La décision du Gouvernement de traiter ce changement de calendrier en mesures ponctuelles et temporaires conduit à exclure la réduction de dépense découlant du budget rectificatif du calcul du solde structurel en 2014, ce qui le dégrade, et conduira symétriquement à améliorer le solde structurel en 2015. Le Gouvernement n'avait pourtant pas retenu ce traitement pour des mouvements similaires en 2012, comme indiqué dans les principes exposés en annexe de la LPFP de décembre 2014 (2).

(1) L'INSEE a révisé la croissance effective dans les comptes nationaux de 2012 de - 0,2 point, celle de 2013 de + 0,4 point, et celle de 2014 de -0,2 point. Ces révisions se compensent, si bien que le niveau du PIB (en volume) est inchangé en 2014. A PIB potentiel donné, l'écart de production est légèrement dégradé en 2012, amélioré en 2013 et inchangé en 2014. (2) Extrait de l'annexe 5 de la LPFP : « Bien qu'Eurostat ait changé le traitement comptable du prélèvement sur recettes en faveur de l'Union européenne en fin d'année 2012, le Gouvernement n'a pas proposé de le traiter en one-offs alors qu'il a augmenté le déficit 2012 (600 M€ en net). Même si leur caractère imprévisible pousserait à corriger les budgets rectificatifs en one-offs, le Gouvernement a fait le choix de ne pas le faire .»

  1. Les facteurs explicatifs de l'amélioration du solde structurel en 2014

En 2014, le solde structurel se redresse de 0,6 point de PIB par rapport à 2013 au lieu de 0,1 point prévu dans la LPFP. L'ajustement structurel est ainsi supérieur de 0,5 point à celui prévu dans la LPFP de décembre 2014, soit :
- 0,2 point en raison d'un effort structurel (3) plus important, qui résulte essentiellement d'une meilleure maîtrise de la dépense publique en 2014 (croissance de 0,9 % en valeur, hors crédits d'impôt, contre 1,4 % dans la LPFP), notamment du fait d'un recul plus marqué que prévu de l'investissement local et de la poursuite de la baisse des charges d'intérêt ;
- 0,25 point en raison d'une élasticité des recettes à la croissance plus élevée qu'attendu dans la LPFP (1,1 contre 0,7 [4]).
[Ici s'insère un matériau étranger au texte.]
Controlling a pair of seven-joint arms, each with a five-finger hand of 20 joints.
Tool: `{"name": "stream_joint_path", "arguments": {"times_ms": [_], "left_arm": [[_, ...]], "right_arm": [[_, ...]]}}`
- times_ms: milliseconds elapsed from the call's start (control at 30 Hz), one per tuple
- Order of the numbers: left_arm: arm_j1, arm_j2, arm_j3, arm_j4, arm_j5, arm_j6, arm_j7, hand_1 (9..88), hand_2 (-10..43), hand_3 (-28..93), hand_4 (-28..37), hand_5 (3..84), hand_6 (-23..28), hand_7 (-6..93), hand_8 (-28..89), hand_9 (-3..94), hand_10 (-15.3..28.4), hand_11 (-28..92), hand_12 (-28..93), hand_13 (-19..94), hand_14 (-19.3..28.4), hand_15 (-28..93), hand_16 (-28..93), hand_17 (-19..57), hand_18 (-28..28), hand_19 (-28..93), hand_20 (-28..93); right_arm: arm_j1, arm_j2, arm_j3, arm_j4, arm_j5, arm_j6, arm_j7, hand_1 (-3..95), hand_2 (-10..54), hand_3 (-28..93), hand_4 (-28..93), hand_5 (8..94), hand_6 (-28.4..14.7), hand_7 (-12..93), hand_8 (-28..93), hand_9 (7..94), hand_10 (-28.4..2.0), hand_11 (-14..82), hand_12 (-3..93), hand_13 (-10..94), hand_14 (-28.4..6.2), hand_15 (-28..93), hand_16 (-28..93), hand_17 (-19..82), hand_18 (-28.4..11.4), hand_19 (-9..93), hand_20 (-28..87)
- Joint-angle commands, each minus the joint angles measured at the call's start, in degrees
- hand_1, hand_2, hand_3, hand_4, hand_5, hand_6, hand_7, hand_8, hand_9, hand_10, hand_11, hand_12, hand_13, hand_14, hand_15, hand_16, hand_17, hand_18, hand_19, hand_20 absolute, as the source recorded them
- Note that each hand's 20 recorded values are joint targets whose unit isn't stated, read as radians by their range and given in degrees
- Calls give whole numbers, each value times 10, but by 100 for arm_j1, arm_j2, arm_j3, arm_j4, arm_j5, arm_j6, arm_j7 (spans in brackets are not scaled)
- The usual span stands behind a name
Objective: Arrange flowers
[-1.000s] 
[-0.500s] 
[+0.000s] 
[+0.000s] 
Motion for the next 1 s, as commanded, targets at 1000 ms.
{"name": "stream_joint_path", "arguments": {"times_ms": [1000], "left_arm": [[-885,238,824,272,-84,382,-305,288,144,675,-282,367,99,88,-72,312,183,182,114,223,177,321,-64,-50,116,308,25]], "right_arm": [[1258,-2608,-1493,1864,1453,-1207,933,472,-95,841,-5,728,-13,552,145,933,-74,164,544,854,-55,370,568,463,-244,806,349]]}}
L'effort structurel, qui reflète l'impact des décisions des pouvoirs publics en matière de dépenses et de recettes, est égal à 0,5 % du PIB en 2014. Il s'explique à hauteur de :

- 0,35 point par l'évolution comparée de la dépense publique en volume (0,3 %) et du PIB potentiel (1,0 %) (5) ;
- 0,15 point du fait des mesures nouvelles en recettes (y compris crédits d'impôts).
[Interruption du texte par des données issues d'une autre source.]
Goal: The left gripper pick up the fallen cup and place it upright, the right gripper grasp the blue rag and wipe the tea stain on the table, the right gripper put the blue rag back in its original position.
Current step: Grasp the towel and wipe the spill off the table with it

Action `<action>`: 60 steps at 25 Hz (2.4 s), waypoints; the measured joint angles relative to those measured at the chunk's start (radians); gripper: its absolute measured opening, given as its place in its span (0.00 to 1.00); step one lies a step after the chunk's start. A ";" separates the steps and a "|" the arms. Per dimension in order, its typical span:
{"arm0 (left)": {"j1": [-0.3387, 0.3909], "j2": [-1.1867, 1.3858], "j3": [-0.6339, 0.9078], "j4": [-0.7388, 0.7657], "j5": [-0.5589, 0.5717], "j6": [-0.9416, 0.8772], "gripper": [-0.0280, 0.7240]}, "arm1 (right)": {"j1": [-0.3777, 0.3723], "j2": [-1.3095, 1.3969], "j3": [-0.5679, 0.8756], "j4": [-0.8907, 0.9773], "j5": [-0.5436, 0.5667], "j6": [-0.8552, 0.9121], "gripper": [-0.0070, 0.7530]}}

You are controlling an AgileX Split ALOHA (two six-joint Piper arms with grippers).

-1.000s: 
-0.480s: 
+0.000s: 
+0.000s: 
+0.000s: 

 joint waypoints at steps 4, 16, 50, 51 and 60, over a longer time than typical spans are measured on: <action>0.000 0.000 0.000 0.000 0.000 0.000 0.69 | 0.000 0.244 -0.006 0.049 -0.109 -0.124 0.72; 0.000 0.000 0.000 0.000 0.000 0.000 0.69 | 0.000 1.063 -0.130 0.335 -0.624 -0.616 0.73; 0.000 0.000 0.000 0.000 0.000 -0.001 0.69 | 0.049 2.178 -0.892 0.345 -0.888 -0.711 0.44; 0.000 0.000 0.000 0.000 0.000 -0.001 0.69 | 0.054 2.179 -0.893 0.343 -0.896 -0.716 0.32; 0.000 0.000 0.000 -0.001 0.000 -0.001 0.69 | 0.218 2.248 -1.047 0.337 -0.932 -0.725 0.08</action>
Le Haut Conseil constate que l'amélioration du solde structurel s'est élevée à 0,6 point de PIB en 2014, contre 0,1 point de PIB dans la loi de programmation, soit un écart de 0,5 point de PIB. En cumulé sur les années 2013 et 2014, cet écart se limite à 0,2 point (amélioration de 1,4 point de PIB, contre 1,2 point de PIB dans la loi de programmation).
Le présent avis sera publié au Journal officiel de la République française et joint au projet de loi de règlement du budget et d'approbation des comptes de l'année 2014.

Fait à Paris, le 22 mai 2015.

Pour le Haut Conseil des finances publiques :

Le Premier président de la Cour des comptes, président du Haut Conseil des finances publiques,

D. Migaud

(3) Par rapport à l'ajustement structurel, l'effort structurel exclut notamment les effets de l'élasticité des recettes. (4) La croissance des recettes est la même, mais la croissance du PIB en valeur a été plus faible que prévu. (5) Compte tenu du fait que les dépenses publiques représentent un peu plus de la moitié du PIB, l'effort en dépense est proche de la moitié de l'écart entre le taux de croissance en volume de la dépense publique et celui du PIB potentiel.